Arrivati vicini al dunque, rimangono ferme tanto la riluttanza dei leader di partito a sostenere apertamente questa soluzione, quanto l’evidenza da nessuno confutata che solo sul nome di Mario Draghi appare plausibile una convergenza da tutti i fronti (sinistra, destra, Cinque Stelle), tale da rendere la scelta del prossimo presidente della Repubblica se non unanime, politicamente trasversale e largamente condivisa.

Il tecnico decisionista sopra le parti, con grande reputazione internazionale, sarebbe la soluzione più ovvia, sostenuta da uno strabordante consenso nell’opinione pubblica, ma anche quella più difficile da maneggiare per la classe politica, che alla fine potrebbe preferire figure più duttili.

Le aperture sui nomi di Letizia Moratti, Elisabetta Casellati, Marcello Pera, così come l’autocandidatura di Silvio Berlusconi, continuano ad essere evocate ma non corrispondono ai tratti promessi da Matteo Salvini (alto profilo e capacità di raccogliere consensi oltre il centrodestra), il quale stavolta vuole risultare determinante nel trovare il punto di equilibrio invece che risultare causa di una rottura.

Per arrivare a Draghi devono essere superati i tentennamenti di Berlusconi a prendere atto dei suoi stessi limiti e di Conte a riconoscere che dal momento in cui si sono avvicendati a palazzo Chigi il suo successore ha assunto un ruolo chiave nella politica e nella società italiane.

La convergenza sul passaggio del premier al Quirinale presuppone che le stesse forze politiche condividano cosa salvare e cosa cambiare del governo da lui presieduto, nell’ultimo anno della legislatura, posto che non possiamo permetterci, come Paese, di sprecarlo solo per garantire altre dodici mensilità e la pensione ai parlamentari in carica.

Potrebbero utilmente accordarsi su cambiamenti minimi.

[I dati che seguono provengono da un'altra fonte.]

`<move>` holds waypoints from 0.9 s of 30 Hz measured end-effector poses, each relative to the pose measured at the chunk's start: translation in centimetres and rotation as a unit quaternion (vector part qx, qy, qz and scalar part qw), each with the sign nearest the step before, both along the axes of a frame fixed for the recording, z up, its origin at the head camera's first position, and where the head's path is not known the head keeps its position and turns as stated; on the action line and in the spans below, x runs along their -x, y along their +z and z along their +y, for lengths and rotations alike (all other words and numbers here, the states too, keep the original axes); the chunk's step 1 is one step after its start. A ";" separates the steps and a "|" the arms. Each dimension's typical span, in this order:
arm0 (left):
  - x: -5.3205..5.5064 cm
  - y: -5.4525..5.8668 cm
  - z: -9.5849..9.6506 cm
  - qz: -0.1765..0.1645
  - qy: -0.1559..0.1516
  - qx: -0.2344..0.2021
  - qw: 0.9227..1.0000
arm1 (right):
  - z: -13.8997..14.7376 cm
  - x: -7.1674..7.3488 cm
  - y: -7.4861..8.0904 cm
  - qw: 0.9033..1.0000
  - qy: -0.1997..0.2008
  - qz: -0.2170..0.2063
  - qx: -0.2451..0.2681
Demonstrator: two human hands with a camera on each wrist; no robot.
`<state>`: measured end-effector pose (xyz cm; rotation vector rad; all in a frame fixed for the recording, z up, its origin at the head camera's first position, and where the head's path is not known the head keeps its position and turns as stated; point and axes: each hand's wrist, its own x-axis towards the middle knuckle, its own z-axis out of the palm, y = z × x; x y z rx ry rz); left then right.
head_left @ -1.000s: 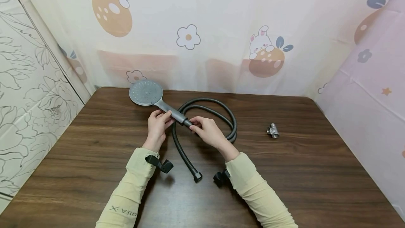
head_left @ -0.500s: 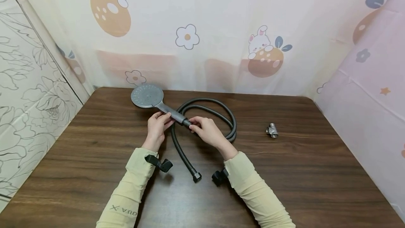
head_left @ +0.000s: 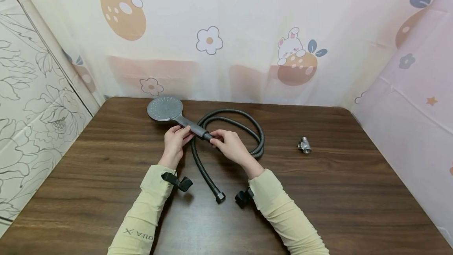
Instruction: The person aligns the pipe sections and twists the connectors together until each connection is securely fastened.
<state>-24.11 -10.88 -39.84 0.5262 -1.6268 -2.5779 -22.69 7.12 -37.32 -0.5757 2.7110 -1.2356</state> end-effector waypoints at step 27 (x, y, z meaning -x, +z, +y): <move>0.0 -0.5 -0.6 -0.020 0.026 -0.002 0.999 | -0.9 0.1 -0.5 0.999 -0.030 0.009 0.013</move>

Non perché tutti i ministri meritino dieci e lode, ma perché la discontinuità ha costi politici e di efficacia non compensati da adeguati vantaggi quando mancano solo dieci mesi (o meno) all’inizio della campagna elettorale. Comunque vada la partita del Quirinale, il governo dovrà fare tre cose: gestire l’attuazione del Pnrr, regolare con pragmatismo il ritorno alla normalità confidando che Omicron sia davvero l’ultima variante (estenuata dai vaccini) del virus, disegnare una legge di stabilità per il 2023 non troppo aderente agli interessi dei partiti in vista del voto. Non potrà fare molto altro.

Cambiare ministri chiave, vorrebbe dire consegnare ai dirigenti ministeriali la macchina del governo per buona parte del tempo realmente disponibile, mentre si approvano programmi di spesa imponenti.

La continuità non può che riguardare quindi anche Palazzo Chigi, attraverso una figura il più in linea possibile con l’attuale.

Non è detto che la continuità verrebbe garantita meglio se la classe politica dovesse dimostrare a Draghi di averlo preso in prestito per gestire la crisi ma di trovarlo ora troppo ingombrante per il Quirinale.